## WHAT YOU SHOULD DO
Repeat the entire listing exactly. Omit all pictures.

## INFORMATION SUPPLIED
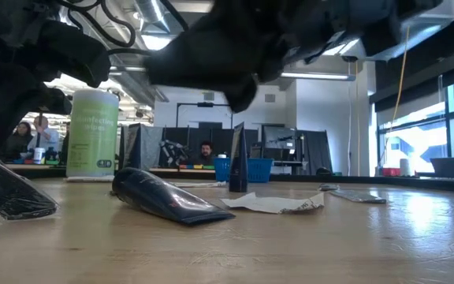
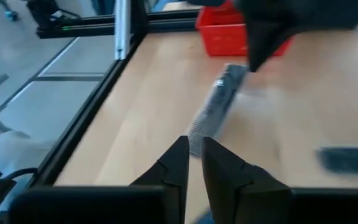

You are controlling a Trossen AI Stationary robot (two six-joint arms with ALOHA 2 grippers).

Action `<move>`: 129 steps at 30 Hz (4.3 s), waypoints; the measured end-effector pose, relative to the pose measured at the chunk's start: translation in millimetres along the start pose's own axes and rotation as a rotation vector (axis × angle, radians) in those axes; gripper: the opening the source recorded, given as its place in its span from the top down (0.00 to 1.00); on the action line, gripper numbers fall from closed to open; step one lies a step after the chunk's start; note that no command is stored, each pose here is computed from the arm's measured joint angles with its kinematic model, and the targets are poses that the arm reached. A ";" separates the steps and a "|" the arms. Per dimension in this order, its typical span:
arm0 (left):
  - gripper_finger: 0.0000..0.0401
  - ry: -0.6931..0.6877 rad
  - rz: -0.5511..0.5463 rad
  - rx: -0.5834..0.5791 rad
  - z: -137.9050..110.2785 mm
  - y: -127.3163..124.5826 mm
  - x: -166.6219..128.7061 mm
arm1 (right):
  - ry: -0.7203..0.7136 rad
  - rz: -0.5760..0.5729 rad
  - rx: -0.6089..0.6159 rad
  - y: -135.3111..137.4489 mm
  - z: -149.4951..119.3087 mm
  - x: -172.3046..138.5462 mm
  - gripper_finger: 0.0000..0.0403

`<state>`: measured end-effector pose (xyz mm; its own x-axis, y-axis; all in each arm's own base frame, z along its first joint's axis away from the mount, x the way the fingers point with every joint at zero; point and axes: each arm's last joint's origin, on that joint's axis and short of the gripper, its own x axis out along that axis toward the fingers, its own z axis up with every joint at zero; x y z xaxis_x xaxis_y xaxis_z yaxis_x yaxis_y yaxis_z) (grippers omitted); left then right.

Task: Pick & Place Travel size toiletries
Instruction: Put the black hair comb into the red basket

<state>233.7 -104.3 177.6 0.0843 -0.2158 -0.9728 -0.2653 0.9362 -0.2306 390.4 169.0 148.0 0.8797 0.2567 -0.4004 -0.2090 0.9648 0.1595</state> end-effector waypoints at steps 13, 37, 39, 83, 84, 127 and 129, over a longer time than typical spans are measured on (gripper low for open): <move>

## EXERCISE OUTPUT
You are controlling a Trossen AI Stationary robot (two six-joint arms with ALOHA 2 grippers).

Action `<move>`: 129 steps at 30 Hz (4.3 s), waypoints; the measured end-effector pose, relative to the pose measured at the chunk's start: translation in millimetres along the start pose's own axes and rotation as a rotation vector (axis × angle, radians) in those axes; gripper: the opening the source recorded, given as its place in its span from the top down (0.00 to 1.00); on the action line, gripper numbers fall from closed to open; step one lies a step after the chunk's start; note that no command is stored, each pose here is computed from the arm's measured joint angles with its kinematic model, and the targets are poses that the arm reached. A ";" separates the steps and a "|" the arms. Per dimension in this order, its typical span:
arm0 (left):
  - gripper_finger: 0.0000..0.0401
  - ry: -0.6931..0.6877 rad
  - rz: -0.5511..0.5463 rad
  - rx: -0.5834..0.5791 rad
  - z: -137.9050..110.2785 mm
  - y: -127.3163..124.5826 mm
  - x: -166.6219..128.7061 mm
arm1 (right):
  - ry: -0.7203..0.7136 rad
  - rz: -0.5760..0.5729 rad
  - rx: -0.6089..0.6159 rad
  - y: -135.3111..137.4489 mm
  - z: -149.4951..119.3087 mm
  - x: -172.3046..138.5462 mm
  - gripper_finger: 0.0000..0.0403

`<state>`: measured end-effector pose (xyz mm; its own x-axis, y-axis; all in each arm's own base frame, z along its first joint's axis away from the mount, x the way the fingers point with every joint at zero; point and axes: each arm's last joint's origin, on that joint's axis and short of the gripper, its own x axis out along that axis toward the fingers, its own z axis up with every joint at zero; x y z xaxis_x xaxis_y xaxis_z yaxis_x yaxis_y yaxis_z) (grippers omitted); left then right.

Task: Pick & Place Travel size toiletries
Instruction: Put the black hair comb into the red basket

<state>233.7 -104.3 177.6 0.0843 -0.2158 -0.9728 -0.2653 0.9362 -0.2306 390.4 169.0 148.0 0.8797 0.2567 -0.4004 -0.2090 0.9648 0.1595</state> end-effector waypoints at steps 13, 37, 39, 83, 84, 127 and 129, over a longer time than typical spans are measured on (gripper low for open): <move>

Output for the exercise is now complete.